Me disponía a irme en silencio, buscando el momento exacto para salir sin que nadie lo notara, pero me tomaron de la mano y me halaron lo suficientemente brusco como para dar la vuelta sobre mis pies y... Caer con mis labios en sus labios y sus manos enredadas en mi pelo. Un beso, un delicioso beso, lleno de emociones y pasión escondida. El mundo dejó de girar en cuanto nos besamos, sabia que arrepentiría, pero entonces solo quería amarlo y dejar de escapar.
―¿Por qué es tan difícil? ¿Por qué cuando me gusta alguien de verdad, se me hace tan difícil? No tienes idea de cuánto me gustas, de cuanto te quiero― me dijo manteniendo su frente junto a mi rostro, y dejándome sentir su respiración incontrolada y su corazón enfurecido.
Yo no sabía que decir, ni que hacer, apenas podía mantenerme en pie, los nervios se habían adueñado de todo mi ser. ¡Él era con quien deseaba estar, no quería entregar mis besos a nadie que no fuese él, ni que me toquen otras manos! Pero, este hombre no seria nunca mío y tendría que lidiar con las consecuencias yo sola!
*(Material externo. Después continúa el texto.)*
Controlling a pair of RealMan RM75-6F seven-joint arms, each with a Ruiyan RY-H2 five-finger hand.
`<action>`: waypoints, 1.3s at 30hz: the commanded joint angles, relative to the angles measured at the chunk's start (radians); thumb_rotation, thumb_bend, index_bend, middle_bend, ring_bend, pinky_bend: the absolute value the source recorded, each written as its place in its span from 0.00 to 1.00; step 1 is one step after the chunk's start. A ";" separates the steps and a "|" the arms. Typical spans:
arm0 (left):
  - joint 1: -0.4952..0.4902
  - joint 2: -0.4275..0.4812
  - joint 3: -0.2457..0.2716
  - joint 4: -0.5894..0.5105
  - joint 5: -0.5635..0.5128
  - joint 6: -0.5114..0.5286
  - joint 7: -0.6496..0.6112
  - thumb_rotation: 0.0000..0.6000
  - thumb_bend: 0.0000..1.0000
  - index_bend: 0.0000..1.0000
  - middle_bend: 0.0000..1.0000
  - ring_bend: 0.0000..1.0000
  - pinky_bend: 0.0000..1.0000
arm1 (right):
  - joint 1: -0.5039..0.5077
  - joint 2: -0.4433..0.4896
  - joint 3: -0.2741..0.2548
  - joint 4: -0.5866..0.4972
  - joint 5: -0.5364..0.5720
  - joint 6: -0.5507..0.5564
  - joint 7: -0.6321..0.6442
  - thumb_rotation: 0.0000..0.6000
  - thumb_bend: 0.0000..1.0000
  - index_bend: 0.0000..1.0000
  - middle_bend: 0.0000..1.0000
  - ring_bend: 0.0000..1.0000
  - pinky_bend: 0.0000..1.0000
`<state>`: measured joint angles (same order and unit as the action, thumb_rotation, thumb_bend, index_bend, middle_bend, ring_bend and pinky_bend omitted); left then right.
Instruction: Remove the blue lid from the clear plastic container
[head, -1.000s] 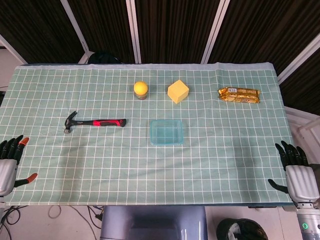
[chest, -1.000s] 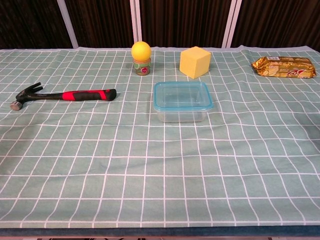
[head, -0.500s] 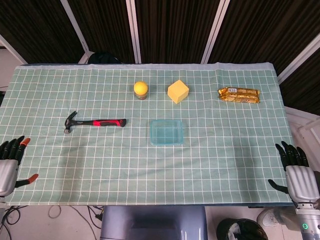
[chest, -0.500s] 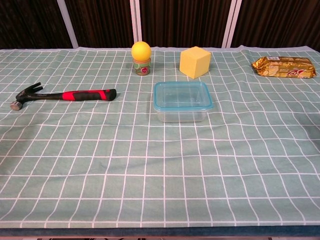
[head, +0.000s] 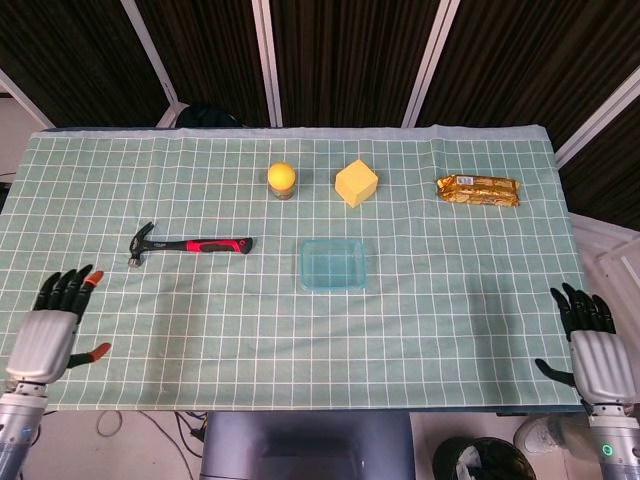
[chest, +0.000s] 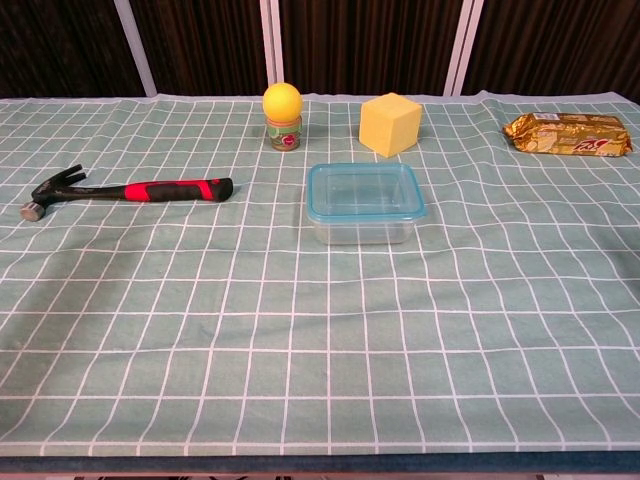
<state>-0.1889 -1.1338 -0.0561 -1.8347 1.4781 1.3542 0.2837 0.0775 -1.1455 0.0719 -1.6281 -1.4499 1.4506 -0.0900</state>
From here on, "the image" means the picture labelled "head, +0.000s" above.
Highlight green checked tablecloth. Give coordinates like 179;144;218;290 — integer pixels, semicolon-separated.
0;123;596;414

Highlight white partition frame post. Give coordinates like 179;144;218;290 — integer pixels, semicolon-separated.
553;64;640;169
119;0;184;129
251;0;284;127
0;67;56;130
402;0;461;127

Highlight white shoe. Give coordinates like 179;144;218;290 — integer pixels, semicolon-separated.
513;415;594;455

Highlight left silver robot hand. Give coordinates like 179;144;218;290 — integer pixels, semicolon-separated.
4;263;112;386

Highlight dark blue robot torso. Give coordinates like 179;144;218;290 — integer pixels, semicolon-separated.
199;410;416;480

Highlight gold foil biscuit packet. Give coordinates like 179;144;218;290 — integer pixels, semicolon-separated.
434;173;524;207

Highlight black floor cables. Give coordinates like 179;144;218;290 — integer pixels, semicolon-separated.
139;410;207;451

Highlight black waste bin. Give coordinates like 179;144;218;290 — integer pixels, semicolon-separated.
433;436;537;480

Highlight clear blue plastic container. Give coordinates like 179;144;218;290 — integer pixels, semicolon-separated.
298;238;370;293

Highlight black rounded chair back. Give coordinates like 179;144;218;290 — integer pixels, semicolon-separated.
175;103;245;129

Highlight black and red claw hammer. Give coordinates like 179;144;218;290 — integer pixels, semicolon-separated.
127;221;254;269

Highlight yellow ball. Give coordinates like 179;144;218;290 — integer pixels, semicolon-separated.
267;162;298;191

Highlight yellow foam cube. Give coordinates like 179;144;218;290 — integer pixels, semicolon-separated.
334;158;380;207

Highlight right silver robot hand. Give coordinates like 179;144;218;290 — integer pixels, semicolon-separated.
534;282;640;404
―Perdóname ―me dijo al ver mi claro desconcierto.
―¿Por qué?
―Por hacer esto sin dejarte opción, pero ya no puedo con las ganas de besarte, de tocarte, de dejarte saber que desde el día que te vi sentada en aquel muro me perdí en tu sonrisa. Me gustas desde hace tiempo, me gustas porque eres tú sin importar las circunstancias, porque aunque intentas esconderte tu sinceridad te delata, eres transparente, real y nunca me había encontrado a nadie con quien pudiese hablar por horas y no aburrirme, eras tan única que a veces siento que te estoy soñando. ¡Yo quiero estar contigo!
En mi vida nunca había sido tan feliz, ese hombre que en silencio había amado hasta el punto de casi volverme loca, se me estaba declarando. Pero yo seguía sin decir nada.
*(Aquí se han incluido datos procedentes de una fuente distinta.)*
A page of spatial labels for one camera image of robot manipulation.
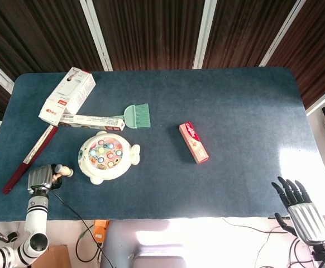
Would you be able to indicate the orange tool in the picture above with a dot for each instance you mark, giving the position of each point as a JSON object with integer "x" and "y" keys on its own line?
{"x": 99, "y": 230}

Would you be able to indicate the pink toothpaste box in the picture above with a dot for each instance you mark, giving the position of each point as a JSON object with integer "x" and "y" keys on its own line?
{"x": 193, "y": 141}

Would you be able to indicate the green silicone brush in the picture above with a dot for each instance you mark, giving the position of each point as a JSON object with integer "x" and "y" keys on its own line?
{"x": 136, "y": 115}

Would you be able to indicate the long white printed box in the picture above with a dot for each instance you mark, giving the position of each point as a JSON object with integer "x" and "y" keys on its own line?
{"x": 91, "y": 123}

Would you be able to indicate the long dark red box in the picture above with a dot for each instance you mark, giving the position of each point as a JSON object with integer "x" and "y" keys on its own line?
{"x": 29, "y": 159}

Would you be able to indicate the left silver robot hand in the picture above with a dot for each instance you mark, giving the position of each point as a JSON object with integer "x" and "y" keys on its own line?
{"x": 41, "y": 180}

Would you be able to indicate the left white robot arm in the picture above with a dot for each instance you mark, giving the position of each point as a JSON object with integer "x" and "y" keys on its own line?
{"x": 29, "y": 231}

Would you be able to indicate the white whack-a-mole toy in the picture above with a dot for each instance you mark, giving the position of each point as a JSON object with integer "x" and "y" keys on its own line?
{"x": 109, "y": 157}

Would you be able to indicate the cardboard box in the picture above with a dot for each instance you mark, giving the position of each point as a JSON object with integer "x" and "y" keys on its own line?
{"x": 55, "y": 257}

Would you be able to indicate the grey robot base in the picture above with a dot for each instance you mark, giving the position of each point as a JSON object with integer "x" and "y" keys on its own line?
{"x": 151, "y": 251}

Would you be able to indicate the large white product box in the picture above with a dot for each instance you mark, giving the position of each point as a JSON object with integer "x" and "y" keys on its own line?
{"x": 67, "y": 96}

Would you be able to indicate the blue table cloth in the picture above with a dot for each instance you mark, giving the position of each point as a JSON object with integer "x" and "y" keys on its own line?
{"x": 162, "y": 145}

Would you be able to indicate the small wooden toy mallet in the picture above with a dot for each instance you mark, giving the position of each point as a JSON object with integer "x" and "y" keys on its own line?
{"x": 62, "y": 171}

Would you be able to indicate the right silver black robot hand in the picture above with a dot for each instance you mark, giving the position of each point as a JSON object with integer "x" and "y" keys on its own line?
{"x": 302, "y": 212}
―Cuando Miken me dijo que yo te gustaba, disculpa, pero no quise perder más el tiempo.
―Vieron, al final tuvo que venir "acá" - interrumpió Miken mientras se señalaba― el dios Cúpido y hacer lo que ustedes no hacían, parece mentira que no fueron capaz de actuar, par de estúpidos―decía regocijándose.
―No debería ser más tu amiga, me acabas de meter en un problema ―al fin dejé salir las primeras palabras de mis labios. ―¡Me voy!― Dije mientras caminaba hasta la salida.
―¡Marina!― cogió mi mano para detenerme ―de nuevo te vas, ¡Siempre te vas! Aquel día te fuiste cuando casi nos besamos y ahora te vas después de besarnos ―señaló Enzo.
―¿Qué quieres que haga? ¿Que te diga: Sí Enzo, quiero estar contigo, vamos a estar juntos, que bonito es el amor? ¡No! La vida no es una novela, tu no tienes nada que perder y yo temo perder muchas cosas ―repliqué con tristeza y enojo.
―¡Si! Justo eso es lo que quiero, porque sé qué es lo que me quieres decir, se que te mueres por estar conmigo. ¿A qué le temes? ¿A qué?
―¿Qué le digo a Nadia?
―No le digas.
―Aunque no entiendo tu relación, tu tienes novia.
―La dejo, ¿Qué más? ¿Qué más excusa vas a poner para no entregarte a tus sentimientos? ¿Por qué no te das cuenta que solo tienes miedo?
―¿Tú en serio crees que yo podré tener una relación contigo? Te conozco demasiado como para saber que tienes talento para lastimar y eso de que los amores más sinceros vienen de hombres con corazón de piedra es pura película, tú nunca vas a cambiar.
―Déjame demostrarte que te quiero, dame una oportunidad para intentar cambiar, es verdad que no soy lo que tu quizás merezcas, pero soy y eres lo que ambos necesitamos ―me decía mientras su tono de voz iba bajando y se iba acercando a mi, pegándose cada vez más, hasta estar a un milímetro de distancia, y no pude más, no dije una palabra, solo lo besé, lo besé con toda la fuerza con la que me estaba oponiendo a dejarme amarlo, nos besamos con tanta pasión que se me olvidó que estábamos en un lugar lleno de gente , él me apretaba la cintura y sentir sus manos me excitaba más, tuve que parar, porque si seguía creo que me acostaba con él allí mismo delante de todos.
―OK― dije sofocada― Vamos a empezar poco a poco, no creo que aún pueda tener una relación contigo, hay muchas cosas que poner en orden.
―Lo que tu quieras, pero déjame aquí, justo donde estoy―. Y me dio un tierno abrazo que encerraba mucha alegría.